Why technical interviews are an engineering trade-off
Filtering candidates based on resumes and code tests can introduce noise. This is especially true for false negatives, rejecting candidates even though they could be great hires.
On the other hand, if every candidate requires hours of interviews with multiple engineers, engineers may find themselves working overtime to keep up, while the engineering team as a whole misses both product deadlines and hiring goals.
Many companies rely on IT Service Providers to save time and move faster when hiring. However, contractor engineering quality is often inconsistent and below the talent bar.
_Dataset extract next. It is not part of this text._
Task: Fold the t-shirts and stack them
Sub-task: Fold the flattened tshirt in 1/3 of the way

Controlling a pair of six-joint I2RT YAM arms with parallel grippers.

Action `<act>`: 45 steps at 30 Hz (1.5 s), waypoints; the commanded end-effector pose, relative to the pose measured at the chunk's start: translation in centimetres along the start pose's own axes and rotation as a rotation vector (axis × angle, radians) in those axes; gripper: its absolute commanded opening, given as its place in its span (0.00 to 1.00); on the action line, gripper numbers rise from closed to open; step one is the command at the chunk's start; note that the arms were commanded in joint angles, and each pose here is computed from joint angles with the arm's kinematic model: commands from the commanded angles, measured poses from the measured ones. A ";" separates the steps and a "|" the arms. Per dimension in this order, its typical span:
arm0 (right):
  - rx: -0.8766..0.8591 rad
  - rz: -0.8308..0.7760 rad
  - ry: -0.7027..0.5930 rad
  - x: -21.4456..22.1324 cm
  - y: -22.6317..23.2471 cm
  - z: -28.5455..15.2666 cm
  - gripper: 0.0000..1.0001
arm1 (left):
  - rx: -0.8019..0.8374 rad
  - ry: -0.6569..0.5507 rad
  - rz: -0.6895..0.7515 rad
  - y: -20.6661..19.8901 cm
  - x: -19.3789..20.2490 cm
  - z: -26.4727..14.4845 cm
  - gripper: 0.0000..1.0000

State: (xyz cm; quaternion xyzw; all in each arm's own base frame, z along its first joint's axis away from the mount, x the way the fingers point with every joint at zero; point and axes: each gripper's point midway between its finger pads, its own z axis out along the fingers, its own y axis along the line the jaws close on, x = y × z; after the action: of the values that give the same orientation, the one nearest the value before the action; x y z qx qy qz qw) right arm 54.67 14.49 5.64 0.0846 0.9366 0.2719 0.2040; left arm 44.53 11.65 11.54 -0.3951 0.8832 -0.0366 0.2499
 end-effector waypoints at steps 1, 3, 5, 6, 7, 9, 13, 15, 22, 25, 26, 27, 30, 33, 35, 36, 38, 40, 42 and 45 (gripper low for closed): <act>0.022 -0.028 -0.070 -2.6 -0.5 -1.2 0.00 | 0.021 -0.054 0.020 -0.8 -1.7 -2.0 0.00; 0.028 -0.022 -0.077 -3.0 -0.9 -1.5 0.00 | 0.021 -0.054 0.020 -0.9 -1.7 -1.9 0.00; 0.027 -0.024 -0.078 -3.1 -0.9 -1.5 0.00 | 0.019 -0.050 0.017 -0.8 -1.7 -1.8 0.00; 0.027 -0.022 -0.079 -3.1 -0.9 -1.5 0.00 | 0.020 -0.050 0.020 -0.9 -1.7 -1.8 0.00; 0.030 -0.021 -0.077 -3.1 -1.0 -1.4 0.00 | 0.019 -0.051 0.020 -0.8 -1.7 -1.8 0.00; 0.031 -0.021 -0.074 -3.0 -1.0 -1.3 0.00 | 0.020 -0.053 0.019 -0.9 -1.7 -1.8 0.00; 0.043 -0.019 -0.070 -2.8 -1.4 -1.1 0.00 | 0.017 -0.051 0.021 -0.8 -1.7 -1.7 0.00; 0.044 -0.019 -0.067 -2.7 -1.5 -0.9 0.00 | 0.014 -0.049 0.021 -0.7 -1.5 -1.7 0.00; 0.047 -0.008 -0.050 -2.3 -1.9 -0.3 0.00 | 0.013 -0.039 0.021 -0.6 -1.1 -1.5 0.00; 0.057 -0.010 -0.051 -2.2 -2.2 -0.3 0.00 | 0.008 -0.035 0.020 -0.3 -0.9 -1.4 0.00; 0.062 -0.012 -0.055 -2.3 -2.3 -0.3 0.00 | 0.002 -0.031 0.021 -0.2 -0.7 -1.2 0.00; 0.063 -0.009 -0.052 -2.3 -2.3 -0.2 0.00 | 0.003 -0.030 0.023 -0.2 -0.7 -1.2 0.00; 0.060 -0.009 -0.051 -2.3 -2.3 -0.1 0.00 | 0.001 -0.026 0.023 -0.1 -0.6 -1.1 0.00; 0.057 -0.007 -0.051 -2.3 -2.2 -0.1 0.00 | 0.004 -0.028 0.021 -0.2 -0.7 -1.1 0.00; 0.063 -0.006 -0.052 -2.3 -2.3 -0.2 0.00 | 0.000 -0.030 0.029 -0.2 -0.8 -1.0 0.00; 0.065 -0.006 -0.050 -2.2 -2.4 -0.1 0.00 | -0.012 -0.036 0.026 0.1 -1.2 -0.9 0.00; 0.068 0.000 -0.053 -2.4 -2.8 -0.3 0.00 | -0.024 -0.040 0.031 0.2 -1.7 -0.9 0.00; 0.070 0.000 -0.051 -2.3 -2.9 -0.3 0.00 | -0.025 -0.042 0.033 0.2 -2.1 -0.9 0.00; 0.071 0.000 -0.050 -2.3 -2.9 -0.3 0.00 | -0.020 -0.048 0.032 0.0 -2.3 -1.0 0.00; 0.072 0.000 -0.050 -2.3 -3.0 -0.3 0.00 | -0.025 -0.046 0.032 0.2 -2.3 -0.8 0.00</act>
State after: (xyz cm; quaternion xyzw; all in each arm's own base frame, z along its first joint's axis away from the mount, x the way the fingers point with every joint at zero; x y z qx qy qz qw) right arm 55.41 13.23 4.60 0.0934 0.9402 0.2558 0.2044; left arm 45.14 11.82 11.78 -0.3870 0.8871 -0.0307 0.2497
We’re engineers. We’re used to trade-offs! One-hour live interviews strike a useful balance because Interview Engineers deliver both improved candidate experience and a stronger hiring signal by assessing interpersonal and decision-making skills that solitary tests cannot, and by maximizing candidate performance to reduce false negatives, such as clarifying silly misunderstandings and providing encouragement during a nerve-wracking brain freeze.
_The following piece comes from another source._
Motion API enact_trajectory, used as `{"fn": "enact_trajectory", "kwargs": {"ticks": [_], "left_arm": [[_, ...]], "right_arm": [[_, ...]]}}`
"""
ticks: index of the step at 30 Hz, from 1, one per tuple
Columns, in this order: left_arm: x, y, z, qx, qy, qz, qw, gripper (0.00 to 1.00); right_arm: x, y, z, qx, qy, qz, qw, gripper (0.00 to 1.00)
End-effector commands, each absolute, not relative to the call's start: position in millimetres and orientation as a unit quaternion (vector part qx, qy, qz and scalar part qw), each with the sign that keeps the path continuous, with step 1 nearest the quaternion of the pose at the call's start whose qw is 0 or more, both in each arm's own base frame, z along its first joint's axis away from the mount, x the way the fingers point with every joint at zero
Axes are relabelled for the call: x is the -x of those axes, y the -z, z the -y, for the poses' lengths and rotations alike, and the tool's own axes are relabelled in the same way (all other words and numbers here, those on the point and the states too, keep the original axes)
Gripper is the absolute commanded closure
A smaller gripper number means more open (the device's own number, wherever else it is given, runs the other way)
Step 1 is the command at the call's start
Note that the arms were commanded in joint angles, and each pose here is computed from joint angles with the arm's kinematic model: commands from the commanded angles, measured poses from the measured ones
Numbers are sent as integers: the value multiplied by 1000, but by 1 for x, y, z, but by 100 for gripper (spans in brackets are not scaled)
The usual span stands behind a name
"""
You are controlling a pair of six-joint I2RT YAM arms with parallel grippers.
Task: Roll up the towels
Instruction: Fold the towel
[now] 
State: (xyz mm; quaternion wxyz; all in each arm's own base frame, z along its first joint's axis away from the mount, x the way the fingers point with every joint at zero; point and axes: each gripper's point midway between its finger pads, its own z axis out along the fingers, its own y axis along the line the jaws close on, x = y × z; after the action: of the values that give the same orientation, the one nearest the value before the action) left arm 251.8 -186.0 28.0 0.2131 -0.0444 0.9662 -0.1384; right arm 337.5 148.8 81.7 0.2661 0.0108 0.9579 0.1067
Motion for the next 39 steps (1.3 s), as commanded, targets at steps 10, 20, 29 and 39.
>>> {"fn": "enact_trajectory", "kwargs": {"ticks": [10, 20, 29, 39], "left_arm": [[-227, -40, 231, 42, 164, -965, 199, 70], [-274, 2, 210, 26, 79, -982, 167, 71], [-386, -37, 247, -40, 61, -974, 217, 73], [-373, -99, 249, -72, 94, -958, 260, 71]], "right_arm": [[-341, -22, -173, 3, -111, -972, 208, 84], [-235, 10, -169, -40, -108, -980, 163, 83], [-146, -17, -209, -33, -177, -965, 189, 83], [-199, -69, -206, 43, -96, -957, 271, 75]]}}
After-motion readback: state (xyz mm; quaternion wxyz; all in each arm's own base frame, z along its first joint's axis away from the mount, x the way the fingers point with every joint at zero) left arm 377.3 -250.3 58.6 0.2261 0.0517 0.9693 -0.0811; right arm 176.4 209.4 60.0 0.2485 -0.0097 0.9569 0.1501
Additionally, live interviews that involve a human interviewer and AI tools produce better outcomes. Our data shows that over the next three years:
- 63% of companies that use human + AI interviews expect coding errors to decrease.
- 49% of companies that use human + AI interviews expect the time it takes to bring new products/features to market to decrease.
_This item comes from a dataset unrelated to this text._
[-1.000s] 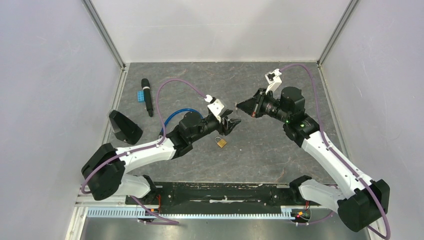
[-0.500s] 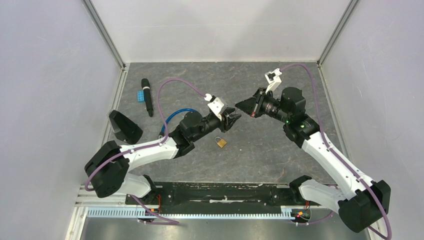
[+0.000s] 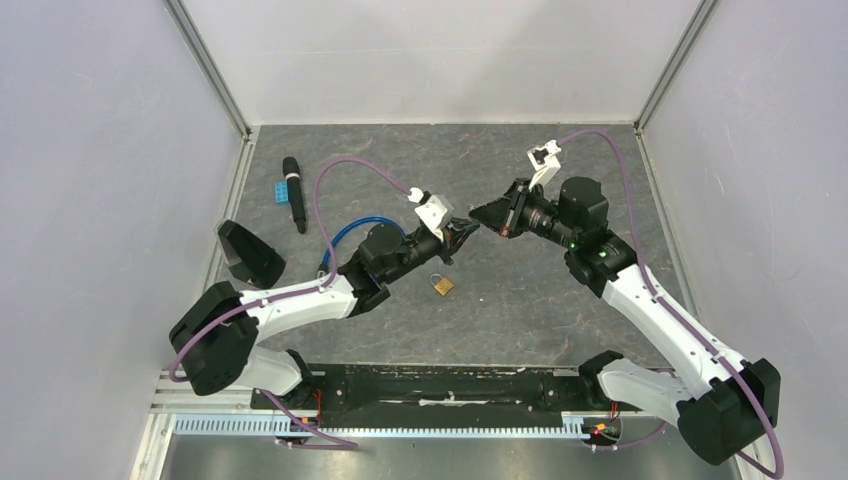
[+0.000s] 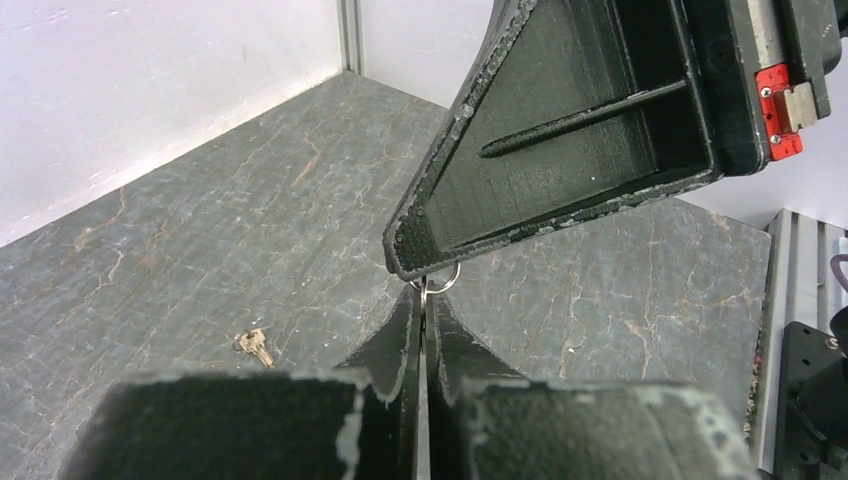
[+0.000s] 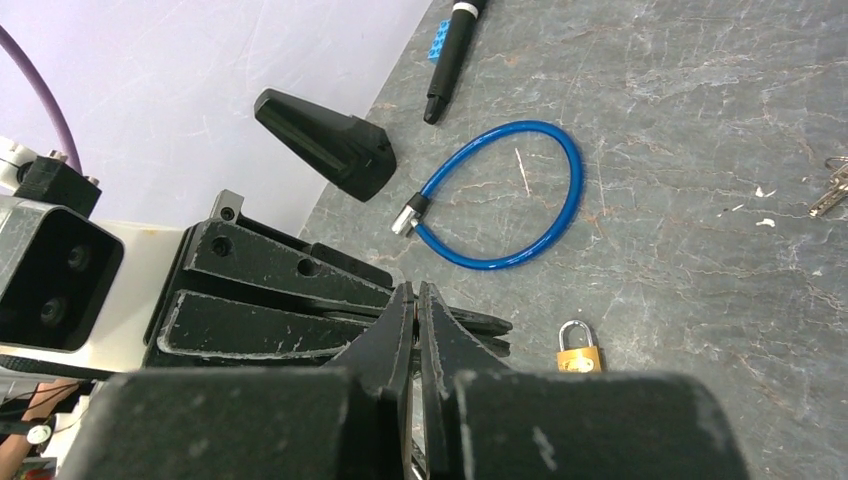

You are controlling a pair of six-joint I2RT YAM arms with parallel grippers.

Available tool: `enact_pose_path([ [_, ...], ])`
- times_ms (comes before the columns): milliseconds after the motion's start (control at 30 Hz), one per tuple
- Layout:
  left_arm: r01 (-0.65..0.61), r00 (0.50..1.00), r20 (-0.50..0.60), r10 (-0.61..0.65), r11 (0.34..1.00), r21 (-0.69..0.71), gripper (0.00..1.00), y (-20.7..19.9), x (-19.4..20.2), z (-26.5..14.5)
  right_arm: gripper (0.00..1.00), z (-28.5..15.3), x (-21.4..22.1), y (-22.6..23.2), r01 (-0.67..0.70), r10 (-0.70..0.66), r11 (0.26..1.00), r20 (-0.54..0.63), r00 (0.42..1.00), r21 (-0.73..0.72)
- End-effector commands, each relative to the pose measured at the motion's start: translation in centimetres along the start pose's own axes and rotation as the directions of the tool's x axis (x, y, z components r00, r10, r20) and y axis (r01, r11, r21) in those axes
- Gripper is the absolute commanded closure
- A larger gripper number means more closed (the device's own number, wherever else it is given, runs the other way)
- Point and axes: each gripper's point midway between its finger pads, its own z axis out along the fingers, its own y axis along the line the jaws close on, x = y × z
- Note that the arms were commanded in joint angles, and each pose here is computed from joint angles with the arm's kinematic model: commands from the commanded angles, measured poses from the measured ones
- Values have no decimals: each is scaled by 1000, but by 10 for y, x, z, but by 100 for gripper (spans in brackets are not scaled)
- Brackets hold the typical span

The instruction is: Unlock with the key

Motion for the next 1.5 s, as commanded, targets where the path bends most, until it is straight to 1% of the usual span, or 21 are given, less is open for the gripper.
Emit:
enact_pose_path([
  [0, -6, 999, 42, 5, 1000, 6, 98, -2, -20, -2, 100, -2, -8, 2, 38, -38, 999, 35, 999, 7],
  [167, 6, 998, -62, -3, 999, 43, 98, -10, -8, -14, 100, -7, -3, -13, 72, -73, 995, 16, 997, 74],
  [233, 8, 993, -118, 0, 998, 61, 98, -12, -3, -22, 95, -9, -3, -16, 102, -104, 991, 15, 994, 83],
  [300, 19, 982, -187, 3, 993, 117, 98, -18, 2, -32, 82, -13, -3, -18, 162, -164, 984, 13, 986, 77],
  [333, 28, 973, -232, 7, 989, 146, 98, -20, 7, -39, 70, -14, -4, -16, 216, -218, 974, 14, 976, 66],
  [367, 37, 962, -271, 12, 984, 176, 98, -24, 8, -45, 62, -16, -5, -13, 272, -273, 961, 13, 962, 45],
  [400, 41, 955, -296, 23, 977, 209, 98, -28, 6, -50, 52, -19, -6, -9, 340, -340, 940, 17, 940, 20],
  [433, 36, 940, -339, 46, 972, 232, 98, -30, 10, -58, 44, -22, -6, -6, 408, -408, 913, 19, 913, -4],
  [500, 38, 915, -397, 73, 964, 264, 98, -33, 10, -70, 39, -28, -1, 6, 531, -530, 843, 41, 847, -88],
  [533, 46, 898, -432, 83, 958, 281, 98, -35, 13, -76, 38, -32, 6, 14, 579, -577, 801, 60, 814, -154],
  [600, 51, 875, -471, 108, 948, 313, 98, -39, 11, -85, 38, -40, 16, 32, 678, -667, 687, 142, 731, -263],
  [633, 59, 861, -495, 118, 943, 327, 98, -41, 11, -88, 37, -43, 22, 38, 697, -682, 652, 172, 711, -299],
  [800, 71, 807, -569, 158, 930, 360, 98, -43, 7, -99, 39, -49, 37, 59, 734, -686, 549, 285, 669, -400],
  [900, 83, 784, -594, 179, 919, 386, 98, -46, 3, -104, 41, -45, 44, 64, 744, -697, 510, 300, 651, -431],
  [1000, 112, 752, -632, 189, 908, 405, 98, -50, 0, -108, 44, -38, 52, 65, 744, -712, 490, 284, 642, -455],
  [1067, 128, 707, -678, 201, 907, 402, 98, -48, 2, -115, 46, -35, 58, 67, 746, -718, 473, 285, 635, -469],
  [1133, 119, 638, -737, 221, 918, 379, 98, -40, 7, -125, 46, -33, 67, 66, 746, -720, 463, 288, 631, -478],
  [1200, 107, 579, -780, 237, 926, 361, 98, -32, 11, -132, 47, -30, 75, 65, 740, -710, 473, 291, 641, -478],
  [1233, 108, 558, -793, 243, 926, 360, 98, -31, 11, -135, 48, -28, 78, 63, 735, -706, 479, 288, 647, -480],
  [1333, 124, 535, -807, 249, 922, 367, 98, -33, 10, -138, 53, -26, 86, 62, 709, -673, 510, 288, 681, -487],
  [1467, 131, 548, -799, 247, 918, 374, 98, -36, 5, -137, 58, -23, 92, 63, 665, -621, 549, 286, 730, -507],
])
- 76% of companies that use human + AI interviews expect the number of products and features they release to increase.
We extensively test Karat interview questions to calibrate expectations, ensure they aren’t overly sensitive (overfit), and reduce noise. The goal is that candidate performance demonstrates a true signal on the competencies specifically relevant and important for that particular hiring process.
What does this mean for candidates?
We design Karat interviews to provide some challenges, so just because someone isn’t breezing through an interview doesn’t mean they are failing. Maybe grappling with difficult questions is successful behavior. We encourage everyone to focus on doing their best, be positive, and let the hiring company make the decision.
I hope you found this post insightful. Big thank you to all the candidates who leave us feedback after their Karat interviews. Our interviews are a solution to the problem of assessing technical talent, however, we’re always working hard to find a more optimal solution — more predictive, more fair, more enjoyable. Keep leaving feedback, and we’ll keep you updated with what we learn.
Frequently asked questions about technical interviews
Are technical interviews just speed tests?
No. While speed can reflect familiarity with technical concepts, modern technical interviews primarily assess problem-solving, engineering judgment, communication, and technical decision-making.
What do technical interviews measure in the AI era?
In the human + AI era, Karat interviews measure both foundational engineering skills and AI-native abilities, including validating AI-generated code, prompt engineering, and evaluating technical risk.
Why do companies still use technical interviews if AI can generate code?
Companies still use technical interviews because engineering success depends on more than producing code. Employers need engineers who can evaluate correctness, maintain systems, communicate decisions, and make sound tradeoffs in complex environments.
What skills are most important in modern engineering interviews?
Modern engineering interviews commonly evaluate problem-solving, debugging, systems design, communication, engineering judgment, and AI collaboration skills.